Pinterest LinkedIn Tumblr +
funda eryiğit[İpek İzci’nin Funda Eryiğit ile Sessizlik oyunu üzerine Radikal’de yayınlanan söyleşisini yayınlıyoruz.]
‘Canım Ailem’in Seyhan’ı olarak tanıdığımız Funda Eryiğit, bu sezon DT yapımı ‘Sessizlik’te karşımızda… ‘Cinsler arasındaki dengeyi koruyan bir kadın mücadelesi’ dediği oyunu, Eryiğit anlatıyor.

10. yüzyıl İngiltere’sindeyiz… Normandiya Dükü’nün burnu Kaf Dağı’nda kızı Ymma ile henüz 14 yaşındaki Cumbria Lordu Silence, İngiltere kralı tarafından zorla evlendirilir.
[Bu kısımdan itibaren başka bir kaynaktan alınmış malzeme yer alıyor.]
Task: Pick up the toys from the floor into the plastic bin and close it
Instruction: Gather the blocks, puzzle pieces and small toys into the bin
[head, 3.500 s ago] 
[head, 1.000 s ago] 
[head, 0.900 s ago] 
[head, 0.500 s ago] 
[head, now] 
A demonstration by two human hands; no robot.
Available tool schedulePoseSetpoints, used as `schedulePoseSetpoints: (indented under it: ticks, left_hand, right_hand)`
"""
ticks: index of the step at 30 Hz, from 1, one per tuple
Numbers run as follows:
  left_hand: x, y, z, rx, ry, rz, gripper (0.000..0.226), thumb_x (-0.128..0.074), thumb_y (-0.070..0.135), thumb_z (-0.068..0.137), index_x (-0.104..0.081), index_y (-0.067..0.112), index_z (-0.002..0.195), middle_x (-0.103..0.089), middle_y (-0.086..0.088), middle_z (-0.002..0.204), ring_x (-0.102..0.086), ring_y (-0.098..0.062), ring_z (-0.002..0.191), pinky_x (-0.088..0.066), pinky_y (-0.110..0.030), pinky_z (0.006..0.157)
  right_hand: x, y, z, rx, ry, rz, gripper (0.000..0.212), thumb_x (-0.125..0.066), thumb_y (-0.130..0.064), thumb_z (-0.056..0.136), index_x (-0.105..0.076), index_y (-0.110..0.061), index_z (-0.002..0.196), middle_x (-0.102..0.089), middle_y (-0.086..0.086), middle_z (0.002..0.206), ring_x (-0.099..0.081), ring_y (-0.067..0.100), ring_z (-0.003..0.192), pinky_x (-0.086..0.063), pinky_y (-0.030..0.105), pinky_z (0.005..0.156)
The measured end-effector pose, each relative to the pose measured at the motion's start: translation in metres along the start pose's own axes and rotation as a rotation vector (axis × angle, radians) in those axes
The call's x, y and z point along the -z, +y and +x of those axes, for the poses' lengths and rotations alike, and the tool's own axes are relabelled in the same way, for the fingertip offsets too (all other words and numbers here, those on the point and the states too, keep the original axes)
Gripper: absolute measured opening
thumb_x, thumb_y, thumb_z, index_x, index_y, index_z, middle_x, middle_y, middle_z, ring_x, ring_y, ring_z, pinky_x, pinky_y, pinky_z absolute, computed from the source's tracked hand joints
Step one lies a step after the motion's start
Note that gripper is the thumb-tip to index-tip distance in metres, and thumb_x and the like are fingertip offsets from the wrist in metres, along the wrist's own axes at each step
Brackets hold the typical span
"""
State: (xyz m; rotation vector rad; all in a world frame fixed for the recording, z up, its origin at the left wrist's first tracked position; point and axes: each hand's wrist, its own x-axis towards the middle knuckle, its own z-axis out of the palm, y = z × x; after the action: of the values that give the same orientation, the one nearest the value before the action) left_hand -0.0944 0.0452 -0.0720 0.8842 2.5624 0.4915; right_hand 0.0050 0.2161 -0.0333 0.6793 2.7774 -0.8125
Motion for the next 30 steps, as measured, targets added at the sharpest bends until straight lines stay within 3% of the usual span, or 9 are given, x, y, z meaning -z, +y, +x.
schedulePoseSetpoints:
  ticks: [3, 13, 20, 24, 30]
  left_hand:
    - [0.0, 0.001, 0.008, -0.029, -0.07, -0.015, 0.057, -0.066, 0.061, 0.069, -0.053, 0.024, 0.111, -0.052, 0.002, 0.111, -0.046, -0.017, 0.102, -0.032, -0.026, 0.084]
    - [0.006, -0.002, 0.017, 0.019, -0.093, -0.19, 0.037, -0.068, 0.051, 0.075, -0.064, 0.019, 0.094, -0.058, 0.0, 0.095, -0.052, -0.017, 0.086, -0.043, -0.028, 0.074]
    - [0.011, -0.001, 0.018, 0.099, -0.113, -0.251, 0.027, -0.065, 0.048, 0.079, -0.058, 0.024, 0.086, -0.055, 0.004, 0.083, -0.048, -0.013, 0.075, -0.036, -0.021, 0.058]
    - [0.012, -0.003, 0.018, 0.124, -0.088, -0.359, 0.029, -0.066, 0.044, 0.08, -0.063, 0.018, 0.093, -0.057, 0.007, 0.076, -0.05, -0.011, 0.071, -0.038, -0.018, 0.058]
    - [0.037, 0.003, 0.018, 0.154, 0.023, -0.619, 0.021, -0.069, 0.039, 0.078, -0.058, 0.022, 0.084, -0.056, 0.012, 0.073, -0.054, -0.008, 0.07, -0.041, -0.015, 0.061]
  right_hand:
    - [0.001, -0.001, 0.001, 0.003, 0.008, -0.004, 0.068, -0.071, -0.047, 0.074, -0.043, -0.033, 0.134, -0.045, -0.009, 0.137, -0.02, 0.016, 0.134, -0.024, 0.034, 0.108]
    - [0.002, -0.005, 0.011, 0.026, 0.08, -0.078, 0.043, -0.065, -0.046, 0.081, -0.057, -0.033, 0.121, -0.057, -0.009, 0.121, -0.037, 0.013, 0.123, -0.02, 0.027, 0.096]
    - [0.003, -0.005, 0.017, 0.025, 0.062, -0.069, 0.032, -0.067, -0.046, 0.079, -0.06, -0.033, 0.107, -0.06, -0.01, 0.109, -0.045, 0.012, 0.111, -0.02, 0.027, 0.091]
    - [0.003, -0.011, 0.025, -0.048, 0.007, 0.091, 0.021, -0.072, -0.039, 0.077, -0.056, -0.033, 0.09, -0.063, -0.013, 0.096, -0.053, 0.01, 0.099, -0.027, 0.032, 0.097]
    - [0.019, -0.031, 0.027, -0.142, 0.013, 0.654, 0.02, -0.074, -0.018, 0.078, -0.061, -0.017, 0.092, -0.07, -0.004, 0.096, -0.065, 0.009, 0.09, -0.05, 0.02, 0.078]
Kavgalar ve kalp kırmalarla başlayan gerdek gecesi çok büyük bir sürprize gebedir… İstanbul Devlet Tiyatrosu’nun yeni sezon yapımlarından ‘Sessizlik’, irademiz dışında dayatılan yazgılar karşısındaki sessizliği tartışan bir komedi… Oyuna adını veren ise Funda Eryiğit’in canlandırdığı ‘Silence’ karakteri. Eryiğit’in performansı da sezon boyunca en az oyun kadar övgü toplamıştı. Geçen hafta Sadri Alışık Tiyatro ve Sinema Ödülleri’nden ‘Müzikal/komedi dalında en iyi kadın oyuncu ödülünü alan Eryiğit, pazartesi akşamı sahiplerini bulacak 17. Afife Tiyatro Ödülleri’nde de en iyi kadın oyuncu dalında aday. ‘Sessizlik’i konuşmak için, Funda Eryiğit ile yaşadığı Moda’da buluştuk.
Afife Tiyatro Ödülleri’nde en iyi kadın oyuncu dalında adaysınız. Sumru Yavrucuk ve Tomris İncer’le çarpışmak nasıl? 
Şanslı ama zor bir durum. Hele ki Sumru Yavrucuk’un karşısında pek şansım olduğunu düşünmüyorum.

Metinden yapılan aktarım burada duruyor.